1. A semiconductor structure, comprising:

the light-emitting chips comprise an N-type semiconductor layer, a light-emitting layer and a P-type semiconductor layer which are sequentially formed;

a first dielectric layer covering the light emitting chip;

the first electrode is positioned in the first dielectric layer and connected with the P-type semiconductor layer;

a driving substrate bonded to the first dielectric layer and the first electrode;

and the second electrode is positioned on one side of the first dielectric layer far away from the driving substrate and is electrically connected with the N-type semiconductor layer.

2. The semiconductor structure of claim 1, wherein the semiconductor structure comprises:

and the first current diffusion layer is positioned on the P-type semiconductor layer.

3. The semiconductor structure of claim 2, wherein the semiconductor structure comprises:

and the etching barrier layer is positioned on the first current diffusion layer.
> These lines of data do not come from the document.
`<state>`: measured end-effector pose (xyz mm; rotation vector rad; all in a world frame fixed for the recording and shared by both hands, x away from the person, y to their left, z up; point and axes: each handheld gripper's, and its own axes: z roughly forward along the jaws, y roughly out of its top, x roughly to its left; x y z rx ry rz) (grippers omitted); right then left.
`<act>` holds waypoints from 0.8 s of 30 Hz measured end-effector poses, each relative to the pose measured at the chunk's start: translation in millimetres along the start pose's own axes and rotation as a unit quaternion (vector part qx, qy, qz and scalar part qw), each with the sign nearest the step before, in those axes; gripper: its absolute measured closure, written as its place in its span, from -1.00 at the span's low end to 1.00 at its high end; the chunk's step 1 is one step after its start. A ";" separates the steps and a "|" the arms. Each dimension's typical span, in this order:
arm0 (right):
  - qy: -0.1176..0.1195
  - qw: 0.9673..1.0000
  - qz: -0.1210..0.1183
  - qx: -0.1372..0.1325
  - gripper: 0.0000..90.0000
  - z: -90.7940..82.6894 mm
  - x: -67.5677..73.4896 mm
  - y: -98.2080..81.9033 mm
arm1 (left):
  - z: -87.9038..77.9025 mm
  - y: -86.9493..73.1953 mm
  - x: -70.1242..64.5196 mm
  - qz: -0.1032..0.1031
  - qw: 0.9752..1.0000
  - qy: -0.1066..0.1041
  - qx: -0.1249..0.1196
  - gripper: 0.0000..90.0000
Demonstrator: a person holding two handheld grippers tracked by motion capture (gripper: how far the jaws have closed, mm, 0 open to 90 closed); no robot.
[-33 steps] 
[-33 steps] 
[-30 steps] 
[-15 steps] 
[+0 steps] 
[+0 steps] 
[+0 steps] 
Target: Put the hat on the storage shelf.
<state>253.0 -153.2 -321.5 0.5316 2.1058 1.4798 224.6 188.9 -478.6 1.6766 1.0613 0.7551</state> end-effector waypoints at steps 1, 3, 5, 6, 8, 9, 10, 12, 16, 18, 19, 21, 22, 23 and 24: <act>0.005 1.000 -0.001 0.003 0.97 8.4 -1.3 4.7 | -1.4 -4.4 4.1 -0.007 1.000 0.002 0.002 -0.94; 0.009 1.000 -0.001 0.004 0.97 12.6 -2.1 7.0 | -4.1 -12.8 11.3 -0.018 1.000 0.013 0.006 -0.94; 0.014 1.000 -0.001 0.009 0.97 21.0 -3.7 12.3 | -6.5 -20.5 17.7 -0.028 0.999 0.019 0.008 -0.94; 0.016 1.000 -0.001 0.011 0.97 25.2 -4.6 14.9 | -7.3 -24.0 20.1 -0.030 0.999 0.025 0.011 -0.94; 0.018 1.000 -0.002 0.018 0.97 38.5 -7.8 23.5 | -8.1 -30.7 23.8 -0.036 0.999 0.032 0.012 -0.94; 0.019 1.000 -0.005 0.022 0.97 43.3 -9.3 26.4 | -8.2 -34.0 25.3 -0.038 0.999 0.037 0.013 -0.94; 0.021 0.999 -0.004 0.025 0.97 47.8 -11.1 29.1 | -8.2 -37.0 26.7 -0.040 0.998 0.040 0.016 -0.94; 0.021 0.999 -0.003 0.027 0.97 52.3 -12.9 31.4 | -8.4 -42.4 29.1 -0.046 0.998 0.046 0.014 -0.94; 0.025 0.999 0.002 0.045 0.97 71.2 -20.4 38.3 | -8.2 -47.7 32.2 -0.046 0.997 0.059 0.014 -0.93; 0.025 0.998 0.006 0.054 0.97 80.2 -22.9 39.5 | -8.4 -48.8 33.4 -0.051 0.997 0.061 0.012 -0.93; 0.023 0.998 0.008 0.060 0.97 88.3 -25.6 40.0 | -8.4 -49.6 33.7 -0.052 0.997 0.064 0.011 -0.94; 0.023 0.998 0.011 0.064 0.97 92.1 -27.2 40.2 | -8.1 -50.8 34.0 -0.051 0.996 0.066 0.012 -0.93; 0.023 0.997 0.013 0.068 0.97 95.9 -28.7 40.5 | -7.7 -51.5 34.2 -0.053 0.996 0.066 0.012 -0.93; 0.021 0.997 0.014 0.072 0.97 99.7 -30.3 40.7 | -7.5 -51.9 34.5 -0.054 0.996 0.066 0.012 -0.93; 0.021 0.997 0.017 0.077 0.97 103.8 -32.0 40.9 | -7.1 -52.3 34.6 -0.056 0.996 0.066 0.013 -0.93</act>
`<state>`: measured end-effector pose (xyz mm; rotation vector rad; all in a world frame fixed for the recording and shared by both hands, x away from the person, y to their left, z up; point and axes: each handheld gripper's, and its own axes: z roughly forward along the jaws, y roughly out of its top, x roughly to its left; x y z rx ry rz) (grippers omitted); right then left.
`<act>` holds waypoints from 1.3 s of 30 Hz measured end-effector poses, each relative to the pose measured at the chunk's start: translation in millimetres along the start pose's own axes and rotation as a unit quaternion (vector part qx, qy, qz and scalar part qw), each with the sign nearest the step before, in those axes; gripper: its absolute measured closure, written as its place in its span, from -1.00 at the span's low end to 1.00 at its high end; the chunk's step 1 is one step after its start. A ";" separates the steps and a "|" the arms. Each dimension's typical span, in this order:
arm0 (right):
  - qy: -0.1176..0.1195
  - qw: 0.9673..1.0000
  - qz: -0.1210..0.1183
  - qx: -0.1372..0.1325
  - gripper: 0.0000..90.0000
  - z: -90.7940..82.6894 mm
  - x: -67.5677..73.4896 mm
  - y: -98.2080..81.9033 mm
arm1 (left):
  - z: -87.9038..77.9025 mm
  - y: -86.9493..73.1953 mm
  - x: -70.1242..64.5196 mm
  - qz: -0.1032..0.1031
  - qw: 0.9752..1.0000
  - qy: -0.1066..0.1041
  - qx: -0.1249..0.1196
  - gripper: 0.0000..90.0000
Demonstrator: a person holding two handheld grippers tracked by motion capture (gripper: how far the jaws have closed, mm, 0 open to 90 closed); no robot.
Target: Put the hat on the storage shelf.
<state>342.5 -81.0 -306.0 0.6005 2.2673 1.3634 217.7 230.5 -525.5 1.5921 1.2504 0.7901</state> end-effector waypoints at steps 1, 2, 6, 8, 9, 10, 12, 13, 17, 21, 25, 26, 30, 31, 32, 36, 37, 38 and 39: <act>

4. The semiconductor structure of claim 1, wherein the semiconductor structure comprises:

and a growth blocking layer positioned between the first electrode and the first dielectric layer.

5. The semiconductor structure of claim 1, wherein adjacent ones of the light emitting chips are spaced apart.

6. The semiconductor structure of claim 1, wherein the semiconductor structure comprises:

and the second current diffusion layer is positioned on the surface of the first dielectric layer close to the N-type semiconductor layer and the surface of the N-type semiconductor layer.

7. The semiconductor structure of claim 6, wherein the second electrode is electrically connected to the second current spreading layer between adjacent N-type semiconductor layers.

8. The semiconductor structure of claim 7, wherein the second electrode is located on the second current spreading layer between adjacent N-type semiconductor layers.

9. The semiconductor structure of claim 1, wherein the drive substrate comprises:

the driving electrode is positioned in the second dielectric layer; the driving electrode is bonded with the first electrode, and the second dielectric layer is bonded with the first dielectric layer.

10. The semiconductor structure of claim 1, wherein the material of the first electrode comprises copper.